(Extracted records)
==*==

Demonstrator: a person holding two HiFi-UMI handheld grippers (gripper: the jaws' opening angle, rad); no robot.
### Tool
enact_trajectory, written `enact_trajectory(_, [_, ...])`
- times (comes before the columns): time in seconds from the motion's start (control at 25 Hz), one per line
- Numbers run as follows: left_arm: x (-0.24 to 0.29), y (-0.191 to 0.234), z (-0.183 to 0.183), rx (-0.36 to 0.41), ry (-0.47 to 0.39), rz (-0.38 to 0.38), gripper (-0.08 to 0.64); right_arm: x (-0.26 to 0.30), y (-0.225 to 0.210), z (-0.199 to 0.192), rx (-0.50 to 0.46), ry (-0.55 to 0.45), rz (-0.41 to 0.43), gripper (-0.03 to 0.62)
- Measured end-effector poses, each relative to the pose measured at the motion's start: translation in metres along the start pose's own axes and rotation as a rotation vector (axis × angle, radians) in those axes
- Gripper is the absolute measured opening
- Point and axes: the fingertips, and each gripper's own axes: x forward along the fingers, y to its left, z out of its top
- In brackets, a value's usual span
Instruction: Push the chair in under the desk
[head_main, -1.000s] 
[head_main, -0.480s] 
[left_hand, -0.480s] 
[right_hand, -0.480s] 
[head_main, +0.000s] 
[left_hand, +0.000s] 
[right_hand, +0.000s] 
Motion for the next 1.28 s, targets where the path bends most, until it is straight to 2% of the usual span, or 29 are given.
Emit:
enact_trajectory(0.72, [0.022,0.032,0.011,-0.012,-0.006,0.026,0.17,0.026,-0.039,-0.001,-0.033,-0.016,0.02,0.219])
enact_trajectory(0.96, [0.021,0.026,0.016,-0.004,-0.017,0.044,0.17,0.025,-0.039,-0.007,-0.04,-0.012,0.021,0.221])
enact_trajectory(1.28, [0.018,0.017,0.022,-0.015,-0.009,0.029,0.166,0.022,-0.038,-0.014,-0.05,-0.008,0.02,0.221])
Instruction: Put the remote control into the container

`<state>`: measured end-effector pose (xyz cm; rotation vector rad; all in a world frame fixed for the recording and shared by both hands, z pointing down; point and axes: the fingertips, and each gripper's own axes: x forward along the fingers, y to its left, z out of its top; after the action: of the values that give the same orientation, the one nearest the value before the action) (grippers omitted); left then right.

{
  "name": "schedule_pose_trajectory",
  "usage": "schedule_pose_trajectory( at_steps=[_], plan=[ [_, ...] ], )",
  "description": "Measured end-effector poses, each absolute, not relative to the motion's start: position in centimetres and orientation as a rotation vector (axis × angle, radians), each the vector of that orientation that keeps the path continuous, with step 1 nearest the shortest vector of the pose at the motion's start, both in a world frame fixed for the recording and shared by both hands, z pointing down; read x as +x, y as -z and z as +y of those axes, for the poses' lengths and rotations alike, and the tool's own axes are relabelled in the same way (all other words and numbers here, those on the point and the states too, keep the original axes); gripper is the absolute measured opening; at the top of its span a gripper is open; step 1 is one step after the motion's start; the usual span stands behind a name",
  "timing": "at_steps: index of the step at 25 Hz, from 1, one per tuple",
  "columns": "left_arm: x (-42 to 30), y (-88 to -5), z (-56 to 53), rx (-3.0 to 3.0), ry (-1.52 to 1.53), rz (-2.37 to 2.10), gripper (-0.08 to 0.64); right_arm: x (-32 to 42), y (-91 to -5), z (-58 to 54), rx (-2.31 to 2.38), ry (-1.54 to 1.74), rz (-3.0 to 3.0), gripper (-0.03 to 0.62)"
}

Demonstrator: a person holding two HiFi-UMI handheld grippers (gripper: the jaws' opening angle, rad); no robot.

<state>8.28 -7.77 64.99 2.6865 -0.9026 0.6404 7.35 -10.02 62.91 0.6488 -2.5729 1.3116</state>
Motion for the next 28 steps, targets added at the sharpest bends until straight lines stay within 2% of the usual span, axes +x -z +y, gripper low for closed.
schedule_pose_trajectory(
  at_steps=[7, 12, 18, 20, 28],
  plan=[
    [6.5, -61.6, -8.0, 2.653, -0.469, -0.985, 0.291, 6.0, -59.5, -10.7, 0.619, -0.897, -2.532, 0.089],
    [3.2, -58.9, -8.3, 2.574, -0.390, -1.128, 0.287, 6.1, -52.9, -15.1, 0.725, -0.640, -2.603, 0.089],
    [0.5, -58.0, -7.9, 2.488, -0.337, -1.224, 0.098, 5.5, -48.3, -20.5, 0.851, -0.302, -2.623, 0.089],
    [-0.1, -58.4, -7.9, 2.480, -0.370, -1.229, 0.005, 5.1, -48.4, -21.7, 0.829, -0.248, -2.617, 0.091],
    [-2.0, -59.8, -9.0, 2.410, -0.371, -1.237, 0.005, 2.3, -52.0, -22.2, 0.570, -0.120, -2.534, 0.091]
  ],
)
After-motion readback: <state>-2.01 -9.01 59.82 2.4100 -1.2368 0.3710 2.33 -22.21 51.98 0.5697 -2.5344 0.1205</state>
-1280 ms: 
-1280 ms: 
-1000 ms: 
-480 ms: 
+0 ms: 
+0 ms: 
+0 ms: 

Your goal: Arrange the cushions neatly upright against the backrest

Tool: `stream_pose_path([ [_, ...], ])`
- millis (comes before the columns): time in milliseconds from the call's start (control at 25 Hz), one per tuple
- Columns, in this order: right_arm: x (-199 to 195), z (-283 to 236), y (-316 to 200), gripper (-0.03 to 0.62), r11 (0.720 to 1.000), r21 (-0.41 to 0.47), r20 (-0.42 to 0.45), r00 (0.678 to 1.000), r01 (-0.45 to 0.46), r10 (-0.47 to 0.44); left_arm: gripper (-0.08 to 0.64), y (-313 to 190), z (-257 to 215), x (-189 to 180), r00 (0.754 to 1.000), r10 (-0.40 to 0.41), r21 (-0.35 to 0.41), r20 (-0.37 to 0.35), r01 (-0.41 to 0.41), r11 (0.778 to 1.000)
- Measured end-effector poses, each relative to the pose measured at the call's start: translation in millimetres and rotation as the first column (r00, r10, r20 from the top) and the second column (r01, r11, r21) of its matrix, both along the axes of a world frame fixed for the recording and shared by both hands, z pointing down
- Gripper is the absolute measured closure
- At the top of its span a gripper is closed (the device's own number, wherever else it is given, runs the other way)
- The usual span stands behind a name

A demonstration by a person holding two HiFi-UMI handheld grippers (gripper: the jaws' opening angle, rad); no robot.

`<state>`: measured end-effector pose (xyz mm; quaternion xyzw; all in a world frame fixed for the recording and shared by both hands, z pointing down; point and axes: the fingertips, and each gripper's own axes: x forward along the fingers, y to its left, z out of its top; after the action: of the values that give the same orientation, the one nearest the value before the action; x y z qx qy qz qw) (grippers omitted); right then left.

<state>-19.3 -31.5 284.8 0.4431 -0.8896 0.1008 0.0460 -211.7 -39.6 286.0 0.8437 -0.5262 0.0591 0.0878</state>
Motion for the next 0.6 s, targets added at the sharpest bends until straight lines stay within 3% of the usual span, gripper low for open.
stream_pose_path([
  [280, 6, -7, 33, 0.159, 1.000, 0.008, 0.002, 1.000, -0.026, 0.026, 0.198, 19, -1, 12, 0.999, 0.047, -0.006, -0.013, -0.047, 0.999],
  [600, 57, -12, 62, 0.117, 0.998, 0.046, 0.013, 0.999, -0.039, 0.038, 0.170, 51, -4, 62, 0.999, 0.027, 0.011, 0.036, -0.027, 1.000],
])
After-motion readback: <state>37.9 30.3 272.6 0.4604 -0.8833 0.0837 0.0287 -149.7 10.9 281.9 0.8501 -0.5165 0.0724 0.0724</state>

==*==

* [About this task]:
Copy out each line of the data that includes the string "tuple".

* [Response to this task]:
  "timing": "at_steps: index of the step at 25 Hz, from 1, one per tuple",
- millis (comes before the columns): time in milliseconds from the call's start (control at 25 Hz), one per tuple

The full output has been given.